At OffplanProperties.ai, I shipped a RAG system that indexed 300,000+ long-form real estate pages. The v1 was naive RAG: embed, top-k, stuff into context, generate. It worked in demos and failed in production.
Over six months, I rebuilt it as Agentic RAG, and the numbers speak for themselves: retrieval precision from 0.62 to 0.91, hallucination rate from 11% to under 2%, p95 latency still under 800ms.
Why Naive RAG Fails in Production
Naive RAG has three silent killers:
- Embedding drift, user queries and document chunks live in different vocabularies ("2-bed apartment near metro" vs. legal descriptions full of "ensuite" and "RERA")
- Chunking blindness, important context gets split across chunks and never retrieved together
- No recovery, when retrieval fails, the LLM hallucinates confidently instead of asking for clarification
Step 1: Hybrid Search (BM25 + Vector)
My first upgrade was combining BM25 keyword search with dense vector search using reciprocal rank fusion.
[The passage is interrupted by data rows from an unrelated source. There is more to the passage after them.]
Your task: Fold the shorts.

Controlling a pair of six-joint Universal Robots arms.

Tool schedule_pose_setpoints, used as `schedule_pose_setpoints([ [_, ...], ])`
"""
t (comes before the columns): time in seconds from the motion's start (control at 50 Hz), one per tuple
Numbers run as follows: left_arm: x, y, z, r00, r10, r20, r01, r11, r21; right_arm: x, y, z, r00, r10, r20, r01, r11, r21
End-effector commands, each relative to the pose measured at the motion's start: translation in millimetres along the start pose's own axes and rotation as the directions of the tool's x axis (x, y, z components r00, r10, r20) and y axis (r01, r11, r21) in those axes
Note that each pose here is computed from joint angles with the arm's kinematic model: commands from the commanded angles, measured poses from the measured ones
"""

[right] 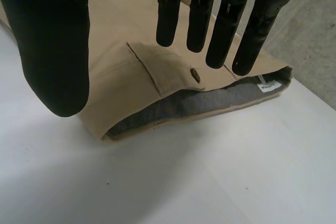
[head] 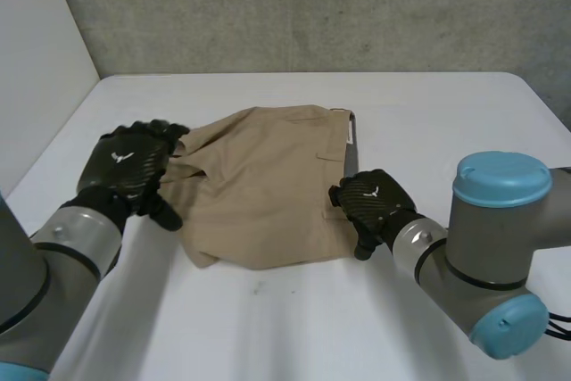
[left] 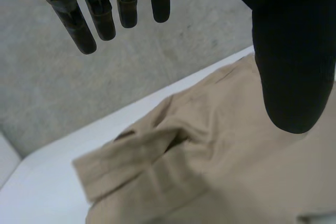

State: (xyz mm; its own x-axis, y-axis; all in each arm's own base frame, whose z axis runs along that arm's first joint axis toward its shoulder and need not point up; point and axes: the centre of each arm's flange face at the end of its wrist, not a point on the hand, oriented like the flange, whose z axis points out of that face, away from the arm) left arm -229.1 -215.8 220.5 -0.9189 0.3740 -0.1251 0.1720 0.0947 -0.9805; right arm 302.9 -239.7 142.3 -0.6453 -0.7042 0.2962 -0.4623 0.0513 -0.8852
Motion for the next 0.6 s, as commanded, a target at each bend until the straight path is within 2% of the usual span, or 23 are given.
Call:
schedule_pose_setpoints([
  [0.02,-17,17,-3,0.997,-0.048,0.055,0.052,0.995,-0.083,-6,10,13,1.0,-0.001,0.019,0.001,1.0,-0.018],
  [0.4,-22,33,-8,0.996,-0.054,0.074,0.064,0.988,-0.14,-10,6,29,1.0,-0.014,0.007,0.014,1.0,0.023],
  [0.48,-20,33,-11,0.996,-0.052,0.069,0.062,0.988,-0.143,10,-22,19,0.994,-0.01,-0.113,0.019,0.997,0.077],
  [0.6,-18,38,-18,0.997,-0.055,0.061,0.064,0.983,-0.171,28,-57,-3,0.981,0.062,-0.183,-0.03,0.984,0.173],
])
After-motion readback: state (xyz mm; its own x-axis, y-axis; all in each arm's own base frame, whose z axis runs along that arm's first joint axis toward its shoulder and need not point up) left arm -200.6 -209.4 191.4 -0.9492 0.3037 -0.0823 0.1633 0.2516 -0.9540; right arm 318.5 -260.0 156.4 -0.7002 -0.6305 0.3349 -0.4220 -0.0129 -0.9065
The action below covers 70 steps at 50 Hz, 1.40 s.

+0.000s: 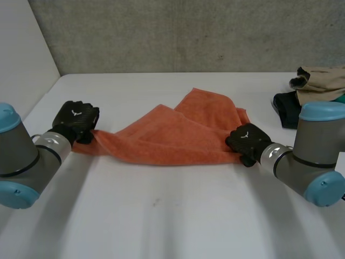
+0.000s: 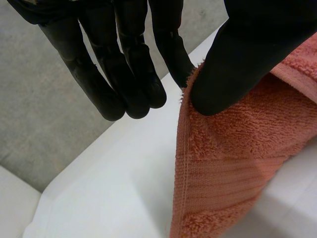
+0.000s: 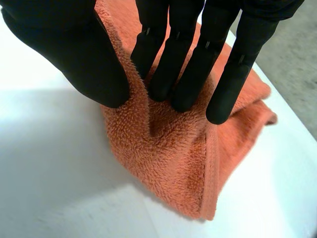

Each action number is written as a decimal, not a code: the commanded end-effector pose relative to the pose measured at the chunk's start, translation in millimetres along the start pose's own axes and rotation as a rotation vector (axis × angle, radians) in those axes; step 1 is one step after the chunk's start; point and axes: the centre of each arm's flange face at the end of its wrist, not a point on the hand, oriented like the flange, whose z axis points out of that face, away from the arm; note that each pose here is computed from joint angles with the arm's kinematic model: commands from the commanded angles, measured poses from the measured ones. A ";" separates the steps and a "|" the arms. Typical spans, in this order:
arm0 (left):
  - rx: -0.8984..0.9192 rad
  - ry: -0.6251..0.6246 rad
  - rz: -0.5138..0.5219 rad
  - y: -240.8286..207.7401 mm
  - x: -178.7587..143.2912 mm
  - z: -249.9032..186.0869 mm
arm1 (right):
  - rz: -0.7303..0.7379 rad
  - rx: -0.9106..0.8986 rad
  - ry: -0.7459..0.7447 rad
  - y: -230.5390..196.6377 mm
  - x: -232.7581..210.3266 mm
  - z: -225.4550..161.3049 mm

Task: Fold the laundry.

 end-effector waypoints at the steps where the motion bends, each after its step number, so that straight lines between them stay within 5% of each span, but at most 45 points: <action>1: -0.007 0.033 0.019 -6.5 7.9 -4.0 | -0.014 -0.029 0.043 4.0 -0.8 4.7; 9: -0.021 0.044 0.017 -12.6 7.2 -10.5 | 0.000 -0.031 0.057 -2.7 4.6 -7.3; 25: 0.408 -0.012 -0.129 -191.1 -25.6 -128.2 | -0.017 0.314 0.492 -137.1 142.2 -130.7; 31: 0.494 0.009 -0.190 -217.5 -24.5 -152.1 | 0.041 0.433 0.421 -150.9 153.4 -97.5; 43: 0.366 0.049 -0.201 -190.6 -0.6 -139.3 | 0.033 0.577 0.193 -128.4 80.3 29.7; 49: 0.333 0.036 -0.190 -182.9 1.2 -137.8 | 0.077 0.535 0.125 -99.6 34.8 63.2; 54: 0.354 0.032 -0.188 -188.1 -0.8 -140.8 | 0.133 0.486 0.293 -107.7 60.0 51.0; 60: 0.413 0.009 -0.175 -205.4 -8.8 -145.2 | 0.203 0.221 0.413 -120.7 67.1 -17.4; 66: 0.458 0.000 -0.178 -221.8 -14.6 -149.3 | 0.254 -0.093 0.247 -100.8 28.7 -82.0; 70: 0.494 0.005 -0.177 -235.3 -14.6 -155.3 | 0.412 -0.243 0.139 -77.2 -8.7 -114.3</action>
This alone moved precision from 0.62 to 0.74.
// RRF fusion
for doc in (bm25_results | vector_results):
score[doc] += 1 / (60 + rank[doc])
Step 2: Cross-Encoder Rerank
After hybrid search gives you the top-50, rerank with a cross-encoder. Cross-encoders are slow at scale but precise, and you're only running them on 50 candidates.
I used BAAI/bge-reranker-large. Added 120ms to p95 but moved precision from 0.74 to 0.85.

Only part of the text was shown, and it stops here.